20 KiB
20 KiB
Milestone 8: Telemetry System
Status: Decided Goal: Collect app usage analytics and crash reports while respecting privacy.
Decision
SQLite with background aggregation for self-hosted Synology NAS:
Storage: SQLite (separate telemetry.db to isolate write load)
Aggregation: Go background goroutine (hourly/daily rollups)
Retention: Raw events 7 days, aggregates indefinitely
Privacy: Hashed device IDs, no PII, opt-out available
Rationale
- Simple - No separate time-series database needed
- SQLite scales - Can handle thousands of events/day easily
- Background jobs - Go goroutines for aggregation, cleanup
- Separate DB - Telemetry writes don't affect main portal.db
- Privacy-first - Minimal collection, hashed IDs
Architecture
┌─────────────────────────────────────────────────────────────────┐
│ mosis-portal container │
│ ┌────────────────────────────────────────────────────────────┐ │
│ │ Go Binary │ │
│ │ ┌─────────────┐ ┌────────────────┐ │ │
│ │ │ API Handler │───►│ Telemetry Svc │ │ │
│ │ │ POST /v1/ │ │ - Buffer events│ │ │
│ │ │ telemetry/* │ │ - Batch insert │ │ │
│ │ └─────────────┘ └───────┬────────┘ │ │
│ │ │ │ │
│ │ ┌─────────────────────────▼────────────────────────────┐ │ │
│ │ │ Background Workers │ │ │
│ │ │ • Hourly aggregation (event counts, unique devices) │ │ │
│ │ │ • Daily cleanup (delete raw events > 7 days) │ │ │
│ │ │ • Crash grouping (fingerprint + dedup) │ │ │
│ │ └───────────────────────────────────────────────────────┘ │ │
│ └──────────────────────────────┬─────────────────────────────┘ │
│ │ │
│ /volume1/mosis/data/ │ │
│ ├── portal.db (main) │ │
│ └── telemetry.db ◄────────────┘ │
└─────────────────────────────────────────────────────────────────┘
Overview
Telemetry provides developers with insights into app usage, performance, and crashes.
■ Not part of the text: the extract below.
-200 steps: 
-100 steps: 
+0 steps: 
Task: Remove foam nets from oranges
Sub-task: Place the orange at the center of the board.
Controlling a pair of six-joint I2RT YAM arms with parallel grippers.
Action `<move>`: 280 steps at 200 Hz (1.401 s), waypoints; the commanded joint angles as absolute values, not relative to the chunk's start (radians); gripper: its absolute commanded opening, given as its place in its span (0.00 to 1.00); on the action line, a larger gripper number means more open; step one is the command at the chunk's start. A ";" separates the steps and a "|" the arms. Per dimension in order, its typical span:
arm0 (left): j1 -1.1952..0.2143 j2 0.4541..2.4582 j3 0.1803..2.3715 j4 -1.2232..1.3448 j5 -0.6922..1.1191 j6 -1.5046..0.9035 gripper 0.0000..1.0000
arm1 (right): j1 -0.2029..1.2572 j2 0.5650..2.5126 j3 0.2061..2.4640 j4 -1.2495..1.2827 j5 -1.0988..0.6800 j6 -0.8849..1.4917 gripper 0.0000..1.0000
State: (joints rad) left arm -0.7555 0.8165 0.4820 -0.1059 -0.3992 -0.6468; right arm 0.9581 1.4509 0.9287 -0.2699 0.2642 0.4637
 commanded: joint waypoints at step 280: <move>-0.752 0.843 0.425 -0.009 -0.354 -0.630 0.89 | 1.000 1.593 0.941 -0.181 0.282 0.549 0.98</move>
Must balance usefulness with user privacy.
Privacy Principles
- Minimal collection - Only what's necessary
- No PII by default - Anonymized device IDs
- Transparency - Users know what's collected
- Opt-out available - Users can disable
- Data retention limits - Auto-delete old data
- GDPR compliance - Export/delete on request
Event Types
Automatic Events (Default)
| Event | Description | Data |
|---|---|---|
app_start |
App launched | version, mosis_version |
app_stop |
App closed | duration_seconds |
app_crash |
Unhandled error | crash_type, message |
lua_error |
Lua runtime error | message, stack (no user data) |
Performance Events (Default)
| Event | Description | Data |
|---|---|---|
perf_frame |
Frame time (sampled) | avg_ms, p95_ms |
perf_memory |
Memory usage | used_mb, limit_mb |
perf_startup |
Startup time | duration_ms |
Usage Events (Opt-in)
| Event | Description | Data |
|---|---|---|
screen_view |
Screen navigation | screen_name |
button_click |
UI interaction | element_id |
feature_used |
Feature usage | feature_name |
Data Schema
Event Payload
{
"app_id": "com.developer.myapp",
"app_version": "1.2.0",
"mosis_version": "1.0.0",
"device_id": "sha256_hashed_id",
"session_id": "uuid",
"events": [
{
"type": "app_start",
"timestamp": "2024-01-15T10:30:00Z",
"data": {}
},
{
"type": "screen_view",
"timestamp": "2024-01-15T10:30:05Z",
"data": {
"screen_name": "home"
}
}
]
}
Crash Report Payload
{
"app_id": "com.developer.myapp",
"app_version": "1.2.0",
"mosis_version": "1.0.0",
"device_id": "sha256_hashed_id",
"timestamp": "2024-01-15T10:35:00Z",
"crash": {
"type": "lua_error",
"message": "attempt to index nil value 'user'",
"stack_trace": "main.lua:42: in function 'loadUser'\nmain.lua:15: in main chunk",
"context": {
"screen": "profile.rml",
"memory_mb": 45,
"uptime_seconds": 300
}
}
}
Device ID Hashing
-- On device
local raw_id = get_android_id() -- or similar
local hashed = sha256(raw_id .. "mosis_salt_" .. app_id)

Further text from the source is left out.